* Problem *
The answer must give back every line of the data exactly, with no pictures.

* Available data *
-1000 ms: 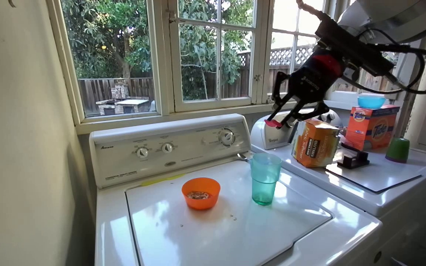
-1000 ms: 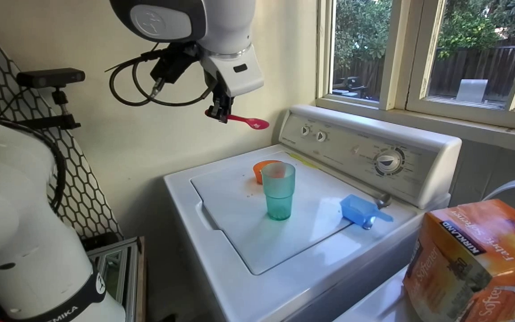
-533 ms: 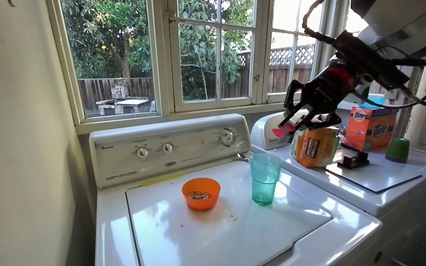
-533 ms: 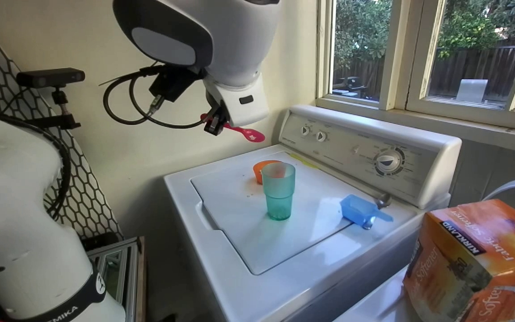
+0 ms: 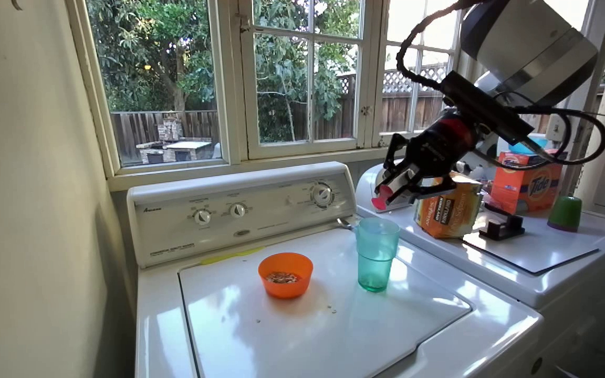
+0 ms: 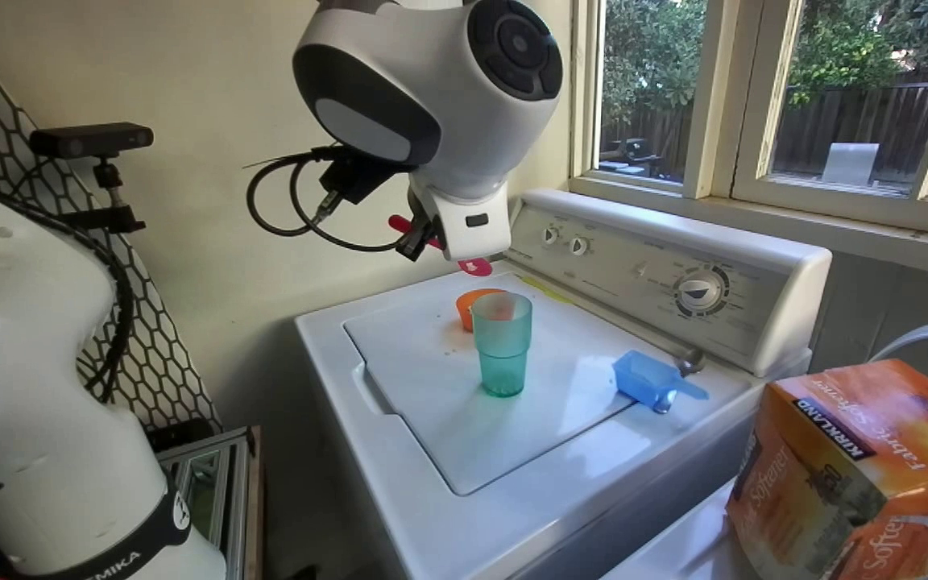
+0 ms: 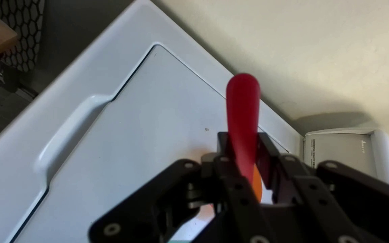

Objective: Use the spoon to scoop up the contents in the bowl and put them inside the cup

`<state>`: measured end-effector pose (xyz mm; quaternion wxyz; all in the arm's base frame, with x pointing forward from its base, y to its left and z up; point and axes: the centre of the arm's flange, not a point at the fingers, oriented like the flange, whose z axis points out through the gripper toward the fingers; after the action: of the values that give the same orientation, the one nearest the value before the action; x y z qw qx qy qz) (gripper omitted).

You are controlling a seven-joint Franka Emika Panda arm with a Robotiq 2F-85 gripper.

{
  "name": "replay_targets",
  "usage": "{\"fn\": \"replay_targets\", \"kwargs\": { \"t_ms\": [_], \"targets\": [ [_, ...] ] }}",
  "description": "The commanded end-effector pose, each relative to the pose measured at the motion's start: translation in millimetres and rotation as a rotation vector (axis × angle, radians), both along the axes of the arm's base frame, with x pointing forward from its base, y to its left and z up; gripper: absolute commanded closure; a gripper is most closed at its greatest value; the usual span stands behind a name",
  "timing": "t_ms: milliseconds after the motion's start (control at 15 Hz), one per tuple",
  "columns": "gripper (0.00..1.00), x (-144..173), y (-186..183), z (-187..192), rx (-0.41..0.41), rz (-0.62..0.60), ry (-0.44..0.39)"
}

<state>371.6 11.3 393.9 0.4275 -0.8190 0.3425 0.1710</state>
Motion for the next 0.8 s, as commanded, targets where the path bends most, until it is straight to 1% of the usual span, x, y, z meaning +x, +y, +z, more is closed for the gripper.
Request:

* Answer for this exercise *
-1000 ms: 
-1000 ms: 
-533 ms: 
-533 ms: 
+0 ms: 
+0 ms: 
+0 ms: 

Objective: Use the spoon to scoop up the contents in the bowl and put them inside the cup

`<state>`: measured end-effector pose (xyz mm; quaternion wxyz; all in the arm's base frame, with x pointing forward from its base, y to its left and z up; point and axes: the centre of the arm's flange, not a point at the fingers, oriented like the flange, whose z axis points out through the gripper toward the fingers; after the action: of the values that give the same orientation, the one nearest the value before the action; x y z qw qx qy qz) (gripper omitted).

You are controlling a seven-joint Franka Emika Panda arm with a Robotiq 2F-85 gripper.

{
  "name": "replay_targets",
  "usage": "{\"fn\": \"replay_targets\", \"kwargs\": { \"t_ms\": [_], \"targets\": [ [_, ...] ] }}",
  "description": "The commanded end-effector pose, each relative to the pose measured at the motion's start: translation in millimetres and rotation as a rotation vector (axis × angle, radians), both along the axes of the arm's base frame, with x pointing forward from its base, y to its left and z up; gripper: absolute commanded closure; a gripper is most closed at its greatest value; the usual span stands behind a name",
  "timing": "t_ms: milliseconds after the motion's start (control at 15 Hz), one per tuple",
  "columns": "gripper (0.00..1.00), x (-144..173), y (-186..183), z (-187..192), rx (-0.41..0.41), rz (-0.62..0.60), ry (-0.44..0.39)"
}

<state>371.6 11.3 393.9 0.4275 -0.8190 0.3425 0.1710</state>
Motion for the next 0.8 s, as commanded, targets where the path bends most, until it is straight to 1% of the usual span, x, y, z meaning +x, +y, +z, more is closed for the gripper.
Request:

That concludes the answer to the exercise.